Standing there, in full sunlight—the modelling of his young limbs veiled, yet not hidden, by his silk night-suit; the carriage of head and shoulders betraying innate pride of race—he looked, on every count, no unworthy heir to the House of Sinclair and its simple honourable traditions: one that might conceivably live to challenge family prejudices and qualms. The thick dark hair, ruffled from sleep, was his mother’s; and hers the semi-opaque ivory tint of his skin. The clean-cut forehead and nose, the blue-grey eyes, with the lurking smile in them, were Nevil Sinclair’s own. In him, at least, it would seem that love was justified of her children.
But of family features, as of family qualms, he was, as yet, radiantly unaware. Snatching his towel, he scampered barefoot down the passage to the nursery bathroom, where the tap was already running.
Fifteen minutes later, dressed, but hatless and still barefoot, he was racing over the vast dew-drenched lawn, leaving a trail of grey-green smudges on its silvered surface, chanting the opening lines of Shelley’s ‘Cloud’ to breakfast-hunting birds.
Those shadowy recollections,...
Are yet the fountain-light of all our day;
Are yet the master-light of all our seeing.”
The blue rug under Roy’s beech-tree was splashed with freckles of sunshine; freckles that were never still, because a fussy little wind kept swaying the top-most branches, where the youngest beech-leaves flickered, like golden-green butterflies bewitched by some malicious fairy, so that they could never fly into the sky till summer was over, and all the leaf butterflies in the world would be free to scamper with the wind.
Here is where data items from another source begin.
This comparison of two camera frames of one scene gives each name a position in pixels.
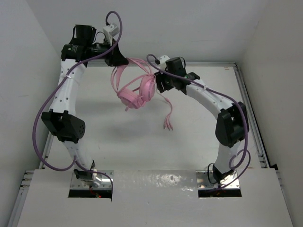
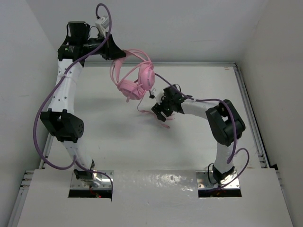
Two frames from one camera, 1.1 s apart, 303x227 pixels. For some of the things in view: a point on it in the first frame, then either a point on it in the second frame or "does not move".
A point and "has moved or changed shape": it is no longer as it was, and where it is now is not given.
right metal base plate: (206, 180) does not move
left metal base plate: (77, 184) does not move
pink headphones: (135, 83) has moved or changed shape
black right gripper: (162, 84) → (157, 109)
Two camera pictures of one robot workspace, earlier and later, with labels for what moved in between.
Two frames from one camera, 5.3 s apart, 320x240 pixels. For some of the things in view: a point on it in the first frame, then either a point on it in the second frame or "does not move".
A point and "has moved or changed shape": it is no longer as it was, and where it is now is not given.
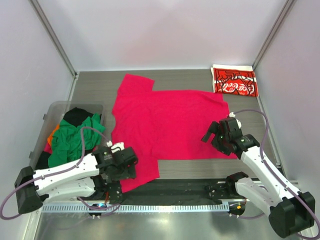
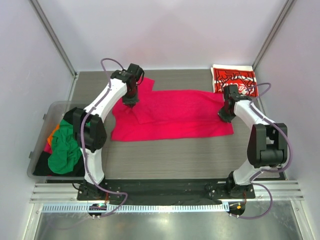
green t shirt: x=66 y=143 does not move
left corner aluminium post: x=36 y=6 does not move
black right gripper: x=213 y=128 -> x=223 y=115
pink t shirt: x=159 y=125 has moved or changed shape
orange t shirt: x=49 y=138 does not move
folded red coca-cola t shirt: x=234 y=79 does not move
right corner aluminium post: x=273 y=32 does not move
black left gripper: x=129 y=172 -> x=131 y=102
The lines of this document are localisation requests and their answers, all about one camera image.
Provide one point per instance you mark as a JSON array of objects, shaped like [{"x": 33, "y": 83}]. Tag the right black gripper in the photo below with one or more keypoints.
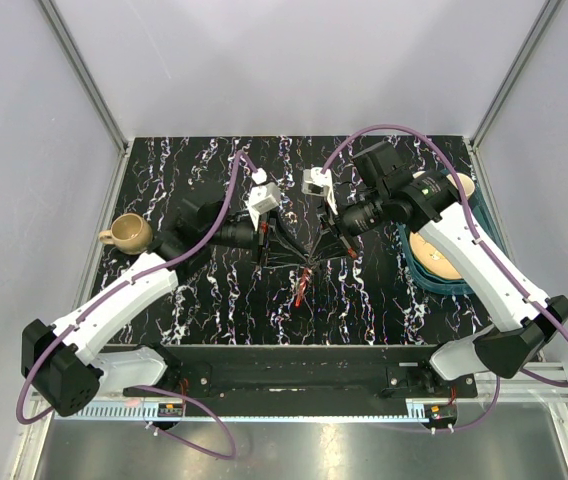
[{"x": 335, "y": 250}]

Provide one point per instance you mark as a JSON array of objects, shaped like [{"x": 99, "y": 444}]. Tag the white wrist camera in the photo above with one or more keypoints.
[
  {"x": 317, "y": 182},
  {"x": 261, "y": 200}
]

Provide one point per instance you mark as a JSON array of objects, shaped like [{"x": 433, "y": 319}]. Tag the cream patterned plate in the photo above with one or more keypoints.
[{"x": 432, "y": 259}]

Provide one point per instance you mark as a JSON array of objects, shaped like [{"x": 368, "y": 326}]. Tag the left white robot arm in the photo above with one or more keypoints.
[{"x": 65, "y": 361}]

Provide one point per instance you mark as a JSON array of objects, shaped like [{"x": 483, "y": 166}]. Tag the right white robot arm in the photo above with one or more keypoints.
[{"x": 524, "y": 317}]

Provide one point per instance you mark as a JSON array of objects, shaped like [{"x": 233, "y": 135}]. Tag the black base bar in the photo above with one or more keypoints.
[{"x": 308, "y": 381}]

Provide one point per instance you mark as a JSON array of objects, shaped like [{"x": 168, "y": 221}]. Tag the right aluminium frame post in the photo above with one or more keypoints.
[{"x": 535, "y": 35}]

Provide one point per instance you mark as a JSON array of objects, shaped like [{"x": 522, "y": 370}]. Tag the red grey key holder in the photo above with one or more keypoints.
[{"x": 302, "y": 286}]

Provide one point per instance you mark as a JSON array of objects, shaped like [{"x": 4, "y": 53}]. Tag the aluminium frame post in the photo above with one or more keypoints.
[
  {"x": 535, "y": 35},
  {"x": 74, "y": 57}
]

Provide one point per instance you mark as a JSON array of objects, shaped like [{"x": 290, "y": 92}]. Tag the tan ceramic mug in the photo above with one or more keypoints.
[{"x": 130, "y": 234}]

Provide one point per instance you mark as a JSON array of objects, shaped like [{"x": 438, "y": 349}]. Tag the left aluminium frame post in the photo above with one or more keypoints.
[{"x": 74, "y": 57}]

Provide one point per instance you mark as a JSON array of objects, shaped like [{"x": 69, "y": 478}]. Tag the teal plastic bin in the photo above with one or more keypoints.
[{"x": 437, "y": 285}]

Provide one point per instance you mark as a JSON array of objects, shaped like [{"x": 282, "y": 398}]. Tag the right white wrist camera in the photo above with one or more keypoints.
[{"x": 317, "y": 182}]

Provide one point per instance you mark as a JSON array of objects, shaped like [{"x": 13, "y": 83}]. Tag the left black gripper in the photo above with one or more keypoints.
[{"x": 280, "y": 237}]

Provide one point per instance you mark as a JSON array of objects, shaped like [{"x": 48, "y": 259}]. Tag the yellow mug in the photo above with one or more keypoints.
[{"x": 467, "y": 184}]

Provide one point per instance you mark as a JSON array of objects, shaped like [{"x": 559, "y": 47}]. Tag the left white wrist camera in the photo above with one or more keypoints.
[{"x": 261, "y": 200}]

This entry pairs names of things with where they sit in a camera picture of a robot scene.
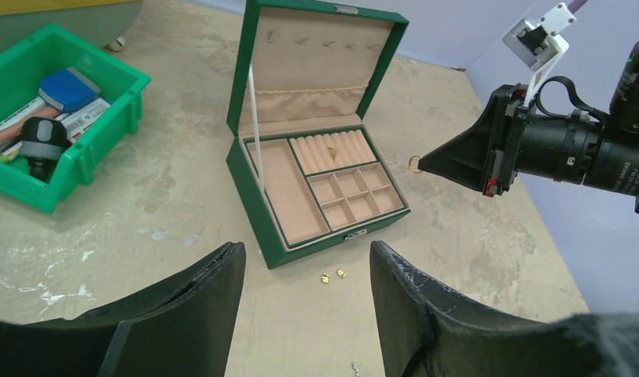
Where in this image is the blue eraser block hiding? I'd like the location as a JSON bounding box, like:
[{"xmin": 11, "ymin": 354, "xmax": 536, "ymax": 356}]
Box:
[{"xmin": 38, "ymin": 67, "xmax": 101, "ymax": 112}]

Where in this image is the black grey marker cap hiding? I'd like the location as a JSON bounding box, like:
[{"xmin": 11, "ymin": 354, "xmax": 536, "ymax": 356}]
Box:
[{"xmin": 19, "ymin": 116, "xmax": 68, "ymax": 181}]

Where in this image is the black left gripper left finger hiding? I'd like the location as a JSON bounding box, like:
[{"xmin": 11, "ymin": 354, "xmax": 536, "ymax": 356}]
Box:
[{"xmin": 0, "ymin": 242, "xmax": 246, "ymax": 376}]

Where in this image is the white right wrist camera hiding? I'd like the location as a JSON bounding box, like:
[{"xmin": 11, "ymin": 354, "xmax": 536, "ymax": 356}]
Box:
[{"xmin": 502, "ymin": 2, "xmax": 576, "ymax": 108}]

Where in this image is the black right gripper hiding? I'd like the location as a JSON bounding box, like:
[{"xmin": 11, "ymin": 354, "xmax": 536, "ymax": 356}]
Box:
[{"xmin": 417, "ymin": 82, "xmax": 603, "ymax": 197}]

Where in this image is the green plastic bin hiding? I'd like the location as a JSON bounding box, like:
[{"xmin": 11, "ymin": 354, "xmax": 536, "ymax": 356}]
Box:
[{"xmin": 0, "ymin": 23, "xmax": 152, "ymax": 215}]

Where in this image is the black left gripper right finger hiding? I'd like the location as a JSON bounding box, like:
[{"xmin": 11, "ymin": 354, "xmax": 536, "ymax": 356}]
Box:
[{"xmin": 369, "ymin": 241, "xmax": 639, "ymax": 376}]

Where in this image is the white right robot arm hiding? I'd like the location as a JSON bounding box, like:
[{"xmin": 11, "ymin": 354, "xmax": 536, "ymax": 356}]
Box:
[{"xmin": 410, "ymin": 41, "xmax": 639, "ymax": 214}]

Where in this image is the small silver earring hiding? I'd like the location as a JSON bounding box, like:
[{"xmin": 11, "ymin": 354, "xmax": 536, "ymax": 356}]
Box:
[{"xmin": 351, "ymin": 362, "xmax": 362, "ymax": 377}]

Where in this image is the green jewelry box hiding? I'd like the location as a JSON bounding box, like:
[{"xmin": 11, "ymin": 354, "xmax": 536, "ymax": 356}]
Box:
[{"xmin": 226, "ymin": 1, "xmax": 410, "ymax": 269}]

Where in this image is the green jewelry tray insert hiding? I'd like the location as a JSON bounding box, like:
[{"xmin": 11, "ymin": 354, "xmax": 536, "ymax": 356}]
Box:
[{"xmin": 241, "ymin": 126, "xmax": 409, "ymax": 253}]

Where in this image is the white drawer cabinet orange yellow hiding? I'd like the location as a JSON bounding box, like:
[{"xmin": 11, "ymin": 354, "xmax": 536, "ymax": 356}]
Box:
[{"xmin": 0, "ymin": 1, "xmax": 144, "ymax": 53}]

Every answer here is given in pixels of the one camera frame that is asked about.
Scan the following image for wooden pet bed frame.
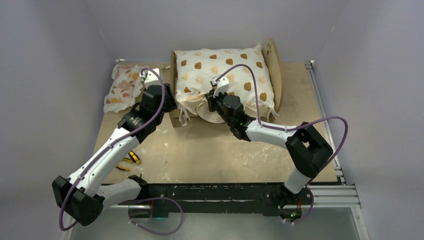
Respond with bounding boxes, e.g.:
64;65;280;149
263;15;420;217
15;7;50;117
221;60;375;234
168;38;284;128

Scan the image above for bear print white cushion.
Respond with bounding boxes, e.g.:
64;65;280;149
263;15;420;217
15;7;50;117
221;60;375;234
173;43;281;128

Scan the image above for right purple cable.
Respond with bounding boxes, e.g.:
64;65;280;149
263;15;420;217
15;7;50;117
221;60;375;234
213;63;349;226

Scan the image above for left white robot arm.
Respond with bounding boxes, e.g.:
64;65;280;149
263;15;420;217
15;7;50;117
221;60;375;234
52;83;177;226

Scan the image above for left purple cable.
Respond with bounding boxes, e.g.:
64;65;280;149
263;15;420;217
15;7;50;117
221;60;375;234
58;67;185;237

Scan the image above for floral print small pillow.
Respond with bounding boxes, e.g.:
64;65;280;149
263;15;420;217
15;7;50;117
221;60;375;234
103;63;143;113

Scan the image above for yellow black screwdriver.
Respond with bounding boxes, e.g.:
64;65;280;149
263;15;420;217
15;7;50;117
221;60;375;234
128;151;141;164

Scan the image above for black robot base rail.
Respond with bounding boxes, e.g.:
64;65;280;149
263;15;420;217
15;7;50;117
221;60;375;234
116;182;312;220

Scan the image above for purple cable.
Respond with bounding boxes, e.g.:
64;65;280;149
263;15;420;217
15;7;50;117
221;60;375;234
58;67;185;237
213;63;349;226

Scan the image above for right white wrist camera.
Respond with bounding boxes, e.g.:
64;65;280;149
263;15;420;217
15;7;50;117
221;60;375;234
210;76;230;98

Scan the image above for yellow handled pliers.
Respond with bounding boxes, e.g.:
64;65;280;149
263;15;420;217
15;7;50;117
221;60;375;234
115;157;133;172

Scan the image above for aluminium table frame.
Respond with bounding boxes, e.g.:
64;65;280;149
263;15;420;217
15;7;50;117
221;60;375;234
59;59;370;240

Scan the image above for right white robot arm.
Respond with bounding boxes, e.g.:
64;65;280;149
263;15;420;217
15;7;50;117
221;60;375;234
205;90;333;194

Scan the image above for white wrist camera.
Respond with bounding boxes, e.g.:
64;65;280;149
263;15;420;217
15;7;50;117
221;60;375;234
210;76;230;98
139;68;162;89

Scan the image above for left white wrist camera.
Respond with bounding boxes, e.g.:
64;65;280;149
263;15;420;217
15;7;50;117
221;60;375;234
139;68;162;89

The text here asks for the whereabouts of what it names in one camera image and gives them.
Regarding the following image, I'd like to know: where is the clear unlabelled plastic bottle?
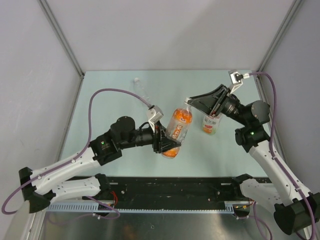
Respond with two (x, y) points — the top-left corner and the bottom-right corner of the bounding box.
(133, 77), (152, 107)

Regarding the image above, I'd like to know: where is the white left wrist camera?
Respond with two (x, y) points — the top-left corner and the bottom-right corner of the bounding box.
(146, 105), (164, 132)

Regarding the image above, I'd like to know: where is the aluminium frame post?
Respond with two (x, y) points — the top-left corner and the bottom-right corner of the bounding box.
(256, 0), (305, 76)
(37, 0), (85, 77)

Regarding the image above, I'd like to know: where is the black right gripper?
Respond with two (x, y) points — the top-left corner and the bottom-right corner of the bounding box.
(189, 83), (250, 127)

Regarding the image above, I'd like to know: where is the white orange-bottle cap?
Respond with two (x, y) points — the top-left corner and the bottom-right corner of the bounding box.
(184, 97), (191, 105)

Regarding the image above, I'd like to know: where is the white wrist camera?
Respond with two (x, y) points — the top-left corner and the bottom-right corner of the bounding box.
(146, 105), (164, 132)
(228, 70), (250, 94)

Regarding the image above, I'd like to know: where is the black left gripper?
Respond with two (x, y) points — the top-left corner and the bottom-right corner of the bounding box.
(119, 121), (181, 155)

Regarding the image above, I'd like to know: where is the right aluminium frame post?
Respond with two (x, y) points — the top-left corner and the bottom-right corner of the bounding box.
(256, 0), (305, 76)

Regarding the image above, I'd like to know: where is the grey slotted cable duct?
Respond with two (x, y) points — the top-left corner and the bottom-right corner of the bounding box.
(46, 201), (234, 214)

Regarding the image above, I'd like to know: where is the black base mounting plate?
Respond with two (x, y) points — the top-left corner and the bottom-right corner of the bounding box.
(94, 177), (253, 209)

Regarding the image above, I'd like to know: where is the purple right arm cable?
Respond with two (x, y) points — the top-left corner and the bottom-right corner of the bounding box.
(248, 71), (320, 238)

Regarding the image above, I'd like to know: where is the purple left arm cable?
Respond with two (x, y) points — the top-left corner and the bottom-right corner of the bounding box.
(1, 88), (155, 220)

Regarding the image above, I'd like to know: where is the orange label tea bottle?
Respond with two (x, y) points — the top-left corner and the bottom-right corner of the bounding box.
(162, 102), (193, 159)

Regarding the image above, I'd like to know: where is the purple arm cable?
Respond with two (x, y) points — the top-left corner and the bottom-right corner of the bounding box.
(248, 71), (320, 238)
(1, 88), (155, 220)

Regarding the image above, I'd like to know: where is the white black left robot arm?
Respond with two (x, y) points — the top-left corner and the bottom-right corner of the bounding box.
(18, 116), (181, 213)

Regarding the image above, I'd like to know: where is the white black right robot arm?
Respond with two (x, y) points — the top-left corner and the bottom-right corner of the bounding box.
(185, 84), (320, 235)

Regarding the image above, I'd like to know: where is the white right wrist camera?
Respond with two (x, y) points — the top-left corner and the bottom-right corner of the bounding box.
(228, 70), (250, 94)

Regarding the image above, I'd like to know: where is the left aluminium frame post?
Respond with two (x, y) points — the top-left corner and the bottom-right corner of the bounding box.
(37, 0), (85, 77)
That was Roy’s foolish fancy as he lay full length, to the obvious detriment of his moral backbone—chin cupped in the hollow of his hands. Close beside him lay Prince, his golden retriever; so close that he could feel the dog’s warm body through his thin shirt. At the foot of the tree, in a nest of pale cushions, sat his mother, in her apple-blossom sari and a silk dress like the lining of a shell. No jewels in the morning, except the star that fastened her sari on one shoulder and a slender gold bangle—never removed—the wedding-ring of her own land. The boy, mutely adoring, could, in some dim way, feel the harmony of those pale tones with the olive skin, faintly aglow, and the delicate arch of her eyebrows poised like outspread wings above the brown, limpid depths of her eyes. He could not tell that she was still little more than a girl; barely eight-and-twenty. For him she was ageless:—protector and playfellow, essence of all that was most real, yet most magical, in the home that was his world. Unknown to him, the Eastern mother in her was evoking, already, the Eastern spirit of worship in her son.